[tor-project] Anti-censorship meeting notes, 09 Jul 2020
phw at torproject.org
Thu Jul 9 17:28:51 UTC 2020
Our MeetBot disappeared halfway through the meeting and was unable to
capture minutes, so I'm attaching our IRC log to this email.
And here is our meeting pad:
Anti-censorship work meeting pad
Next meeting: Thursday July 9th 16:00 UTC
Weekly meetings, every Thursday at 16:00 UTC, in #tor-meeting at OFTC (channel is logged while meetings are in progress).
== Goal of this meeting ==
Weekly checkin about the status of anti-censorship work at Tor.
Coordinate collaboration between people/teams on anti-censorship at Tor.

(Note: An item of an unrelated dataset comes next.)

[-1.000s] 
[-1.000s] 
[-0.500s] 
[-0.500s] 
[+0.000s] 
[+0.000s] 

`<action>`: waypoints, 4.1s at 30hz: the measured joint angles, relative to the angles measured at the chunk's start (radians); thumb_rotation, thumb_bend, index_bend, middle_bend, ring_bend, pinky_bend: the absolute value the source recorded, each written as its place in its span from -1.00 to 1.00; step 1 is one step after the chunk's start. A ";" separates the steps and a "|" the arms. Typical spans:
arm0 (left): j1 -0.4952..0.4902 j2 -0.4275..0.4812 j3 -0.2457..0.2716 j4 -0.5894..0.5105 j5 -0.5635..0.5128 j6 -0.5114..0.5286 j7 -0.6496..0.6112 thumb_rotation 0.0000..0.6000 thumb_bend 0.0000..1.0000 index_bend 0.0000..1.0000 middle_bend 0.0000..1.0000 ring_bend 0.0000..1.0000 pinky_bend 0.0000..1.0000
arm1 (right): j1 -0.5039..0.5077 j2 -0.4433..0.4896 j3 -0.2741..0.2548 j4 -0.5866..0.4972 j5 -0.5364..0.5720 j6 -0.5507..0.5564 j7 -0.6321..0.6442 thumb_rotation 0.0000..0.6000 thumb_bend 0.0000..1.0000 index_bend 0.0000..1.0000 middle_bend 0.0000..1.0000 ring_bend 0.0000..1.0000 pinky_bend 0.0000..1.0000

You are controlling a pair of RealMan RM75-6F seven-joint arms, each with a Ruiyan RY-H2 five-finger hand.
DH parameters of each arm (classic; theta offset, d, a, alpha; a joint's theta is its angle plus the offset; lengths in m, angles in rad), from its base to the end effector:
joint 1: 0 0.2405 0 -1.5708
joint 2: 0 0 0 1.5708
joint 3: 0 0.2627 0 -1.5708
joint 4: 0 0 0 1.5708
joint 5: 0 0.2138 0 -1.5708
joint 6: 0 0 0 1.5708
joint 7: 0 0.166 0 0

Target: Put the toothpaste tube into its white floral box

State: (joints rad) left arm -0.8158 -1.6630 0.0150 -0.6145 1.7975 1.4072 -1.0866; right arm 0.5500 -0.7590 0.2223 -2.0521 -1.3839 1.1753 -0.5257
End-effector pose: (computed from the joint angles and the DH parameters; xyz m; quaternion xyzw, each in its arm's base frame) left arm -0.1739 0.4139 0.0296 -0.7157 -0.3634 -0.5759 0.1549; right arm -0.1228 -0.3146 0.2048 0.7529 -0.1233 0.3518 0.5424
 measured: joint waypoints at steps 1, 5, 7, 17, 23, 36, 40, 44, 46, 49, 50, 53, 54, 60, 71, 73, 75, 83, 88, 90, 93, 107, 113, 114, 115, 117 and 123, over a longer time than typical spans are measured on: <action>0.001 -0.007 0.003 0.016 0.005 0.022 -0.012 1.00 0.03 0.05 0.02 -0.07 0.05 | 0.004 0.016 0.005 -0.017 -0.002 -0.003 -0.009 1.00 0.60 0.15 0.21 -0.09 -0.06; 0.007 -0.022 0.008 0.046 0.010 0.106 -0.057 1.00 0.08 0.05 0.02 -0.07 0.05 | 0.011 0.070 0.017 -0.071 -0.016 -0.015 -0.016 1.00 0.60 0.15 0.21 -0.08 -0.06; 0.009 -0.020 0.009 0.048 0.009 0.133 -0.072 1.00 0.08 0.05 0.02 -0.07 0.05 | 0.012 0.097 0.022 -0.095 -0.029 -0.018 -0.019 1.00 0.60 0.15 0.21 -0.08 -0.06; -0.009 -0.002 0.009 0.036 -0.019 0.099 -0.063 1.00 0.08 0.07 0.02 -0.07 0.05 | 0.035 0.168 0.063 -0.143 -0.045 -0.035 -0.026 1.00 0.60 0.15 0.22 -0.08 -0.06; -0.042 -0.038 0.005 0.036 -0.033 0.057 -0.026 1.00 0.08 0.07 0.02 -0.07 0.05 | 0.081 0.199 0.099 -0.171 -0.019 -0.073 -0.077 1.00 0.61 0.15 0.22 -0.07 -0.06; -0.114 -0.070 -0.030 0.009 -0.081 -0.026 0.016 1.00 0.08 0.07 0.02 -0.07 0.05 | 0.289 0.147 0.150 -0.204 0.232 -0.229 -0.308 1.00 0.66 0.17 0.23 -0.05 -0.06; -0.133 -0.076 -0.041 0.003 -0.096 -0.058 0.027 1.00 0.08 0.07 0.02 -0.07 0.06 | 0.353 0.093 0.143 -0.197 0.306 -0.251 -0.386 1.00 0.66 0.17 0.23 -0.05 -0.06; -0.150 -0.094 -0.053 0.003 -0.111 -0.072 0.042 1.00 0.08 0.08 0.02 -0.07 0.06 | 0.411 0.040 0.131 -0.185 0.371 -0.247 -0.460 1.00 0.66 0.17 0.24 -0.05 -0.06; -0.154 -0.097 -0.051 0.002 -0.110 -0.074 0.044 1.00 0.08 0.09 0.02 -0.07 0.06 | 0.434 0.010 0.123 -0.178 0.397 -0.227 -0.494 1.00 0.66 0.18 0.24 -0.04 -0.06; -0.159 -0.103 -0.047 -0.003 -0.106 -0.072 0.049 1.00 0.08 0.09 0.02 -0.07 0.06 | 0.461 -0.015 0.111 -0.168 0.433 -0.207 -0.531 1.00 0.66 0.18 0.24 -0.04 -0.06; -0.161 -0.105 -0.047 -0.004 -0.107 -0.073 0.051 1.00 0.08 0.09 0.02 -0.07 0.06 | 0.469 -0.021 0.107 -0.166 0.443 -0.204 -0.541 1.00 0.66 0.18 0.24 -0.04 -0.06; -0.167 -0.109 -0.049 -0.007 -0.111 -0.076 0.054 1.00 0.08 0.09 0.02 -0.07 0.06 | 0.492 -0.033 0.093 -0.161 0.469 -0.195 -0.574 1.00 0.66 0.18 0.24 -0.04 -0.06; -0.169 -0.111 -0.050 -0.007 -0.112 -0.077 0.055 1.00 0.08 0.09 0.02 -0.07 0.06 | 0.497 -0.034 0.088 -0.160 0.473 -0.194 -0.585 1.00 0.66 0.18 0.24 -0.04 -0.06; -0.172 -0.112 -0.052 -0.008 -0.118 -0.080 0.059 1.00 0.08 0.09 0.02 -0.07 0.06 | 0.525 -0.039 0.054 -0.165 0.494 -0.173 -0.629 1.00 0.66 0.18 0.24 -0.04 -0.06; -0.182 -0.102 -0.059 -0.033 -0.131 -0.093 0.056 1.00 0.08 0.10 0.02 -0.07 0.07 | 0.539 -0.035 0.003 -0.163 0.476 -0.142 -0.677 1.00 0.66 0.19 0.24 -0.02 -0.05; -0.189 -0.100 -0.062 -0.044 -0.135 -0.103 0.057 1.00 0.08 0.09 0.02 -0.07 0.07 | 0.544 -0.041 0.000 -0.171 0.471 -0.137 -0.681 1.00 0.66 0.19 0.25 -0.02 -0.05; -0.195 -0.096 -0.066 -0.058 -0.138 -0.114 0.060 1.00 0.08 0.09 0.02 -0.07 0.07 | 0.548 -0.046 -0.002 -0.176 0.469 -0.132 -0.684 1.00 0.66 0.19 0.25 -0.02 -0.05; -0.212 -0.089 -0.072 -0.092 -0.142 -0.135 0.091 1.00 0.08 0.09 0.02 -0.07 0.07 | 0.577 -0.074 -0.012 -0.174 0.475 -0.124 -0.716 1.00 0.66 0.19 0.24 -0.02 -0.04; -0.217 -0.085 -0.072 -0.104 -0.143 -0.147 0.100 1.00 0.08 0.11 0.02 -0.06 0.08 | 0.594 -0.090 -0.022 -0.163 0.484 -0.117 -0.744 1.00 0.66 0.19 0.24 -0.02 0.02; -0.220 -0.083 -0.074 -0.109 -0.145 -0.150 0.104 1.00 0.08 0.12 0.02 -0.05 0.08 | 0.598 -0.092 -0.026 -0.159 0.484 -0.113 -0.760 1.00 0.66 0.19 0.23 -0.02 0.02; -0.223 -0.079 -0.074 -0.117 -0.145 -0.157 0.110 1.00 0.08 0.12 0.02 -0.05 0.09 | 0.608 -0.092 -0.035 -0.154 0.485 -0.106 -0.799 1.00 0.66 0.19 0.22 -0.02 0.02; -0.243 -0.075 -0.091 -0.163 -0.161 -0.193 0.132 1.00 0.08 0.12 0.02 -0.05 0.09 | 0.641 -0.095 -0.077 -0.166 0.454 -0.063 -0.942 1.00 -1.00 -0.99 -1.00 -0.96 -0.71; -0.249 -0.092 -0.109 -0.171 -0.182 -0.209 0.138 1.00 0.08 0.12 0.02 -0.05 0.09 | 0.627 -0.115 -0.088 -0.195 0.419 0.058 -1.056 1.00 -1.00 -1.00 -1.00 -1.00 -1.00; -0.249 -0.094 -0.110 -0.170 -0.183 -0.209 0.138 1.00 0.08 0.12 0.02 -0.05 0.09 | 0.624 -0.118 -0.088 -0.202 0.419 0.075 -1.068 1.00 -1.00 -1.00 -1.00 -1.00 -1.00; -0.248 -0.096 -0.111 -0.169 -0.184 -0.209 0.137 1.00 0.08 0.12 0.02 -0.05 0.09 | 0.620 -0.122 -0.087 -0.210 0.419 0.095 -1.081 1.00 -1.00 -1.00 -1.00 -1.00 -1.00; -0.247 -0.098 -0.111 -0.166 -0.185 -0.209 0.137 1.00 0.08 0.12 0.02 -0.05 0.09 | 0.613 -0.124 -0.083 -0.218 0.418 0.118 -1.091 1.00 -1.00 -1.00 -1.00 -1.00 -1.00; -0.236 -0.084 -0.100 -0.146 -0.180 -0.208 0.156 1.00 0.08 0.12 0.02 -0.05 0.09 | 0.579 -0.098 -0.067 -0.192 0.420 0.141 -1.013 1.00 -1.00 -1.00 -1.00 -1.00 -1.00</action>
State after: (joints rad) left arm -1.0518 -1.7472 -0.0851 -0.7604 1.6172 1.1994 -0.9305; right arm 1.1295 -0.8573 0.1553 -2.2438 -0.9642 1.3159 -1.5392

== Links to Useful documents ==
* Our anti-censorship roadmap:
* Roadmap: https://gitlab.torproject.org/groups/tpo/anti-censorship/-/boards
* The anti-censorship team's wiki page:
* Past meeting notes can be found at:
* Tickets that need reviews: from sponsors we are working on:
* All needs review tickets: https://gitlab.torproject.org/groups/tpo/anti-censorship/-/merge_requests?scope=all&utf8=%E2%9C%93&state=opened&assignee_id=None
* Sponsor 30
* Sponsor 28
* must-do tickets: https://gitlab.torproject.org/groups/tpo/-/milestones/10
* possible tickets: https://gitlab.torproject.org/groups/tpo/-/issues?scope=all&utf8=%E2%9C%93&state=opened&label_name=Sponsor%2028&milestone_title=None
* Anti-censorship related tickets that we want other teams to fix:
* https://pad.riseup.net/p/tor-anti-censorship-tickets-keep <-- it will be moved into gitlab with TPO labels
== Announcements ==
== Discussion ==
* Any resolution on accepting public bug reports for the anti-censorship team?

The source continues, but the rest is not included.